**Activity**
An exact transcription of the lines below, from the first through the one containing "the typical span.", is the only output wanted.

━━━

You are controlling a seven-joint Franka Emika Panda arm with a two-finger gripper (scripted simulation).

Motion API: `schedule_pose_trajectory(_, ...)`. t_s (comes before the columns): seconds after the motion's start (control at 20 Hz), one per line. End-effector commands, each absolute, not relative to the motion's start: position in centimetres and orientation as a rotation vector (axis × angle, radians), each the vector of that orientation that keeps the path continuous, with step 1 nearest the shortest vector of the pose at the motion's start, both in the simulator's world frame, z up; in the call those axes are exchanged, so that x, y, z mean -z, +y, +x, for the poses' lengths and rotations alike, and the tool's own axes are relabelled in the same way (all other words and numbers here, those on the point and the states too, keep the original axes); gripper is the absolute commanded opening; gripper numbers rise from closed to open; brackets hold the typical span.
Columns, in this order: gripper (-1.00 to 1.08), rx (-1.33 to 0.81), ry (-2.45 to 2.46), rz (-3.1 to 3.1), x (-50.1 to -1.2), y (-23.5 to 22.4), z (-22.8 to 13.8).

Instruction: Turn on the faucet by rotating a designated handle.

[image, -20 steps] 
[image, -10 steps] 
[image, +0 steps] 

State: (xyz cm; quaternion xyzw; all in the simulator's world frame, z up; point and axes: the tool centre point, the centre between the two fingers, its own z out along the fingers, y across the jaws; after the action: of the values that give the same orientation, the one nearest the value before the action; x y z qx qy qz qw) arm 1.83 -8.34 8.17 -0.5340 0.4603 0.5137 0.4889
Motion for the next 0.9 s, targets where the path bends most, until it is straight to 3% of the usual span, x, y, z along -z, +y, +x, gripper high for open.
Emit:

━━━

**Answer**
You are controlling a seven-joint Franka Emika Panda arm with a two-finger gripper (scripted simulation).

Motion API: `schedule_pose_trajectory(_, ...)`. t_s (comes before the columns): seconds after the motion's start (control at 20 Hz), one per line. End-effector commands, each absolute, not relative to the motion's start: position in centimetres and orientation as a rotation vector (axis × angle, radians), each the vector of that orientation that keeps the path continuous, with step 1 nearest the shortest vector of the pose at the motion's start, both in the simulator's world frame, z up; in the call those axes are exchanged, so that x, y, z mean -z, +y, +x, for the poses' lengths and rotations alike, and the tool's own axes are relabelled in the same way (all other words and numbers here, those on the point and the states too, keep the original axes); gripper is the absolute commanded opening; gripper numbers rise from closed to open; brackets hold the typical span.

That concludes the response.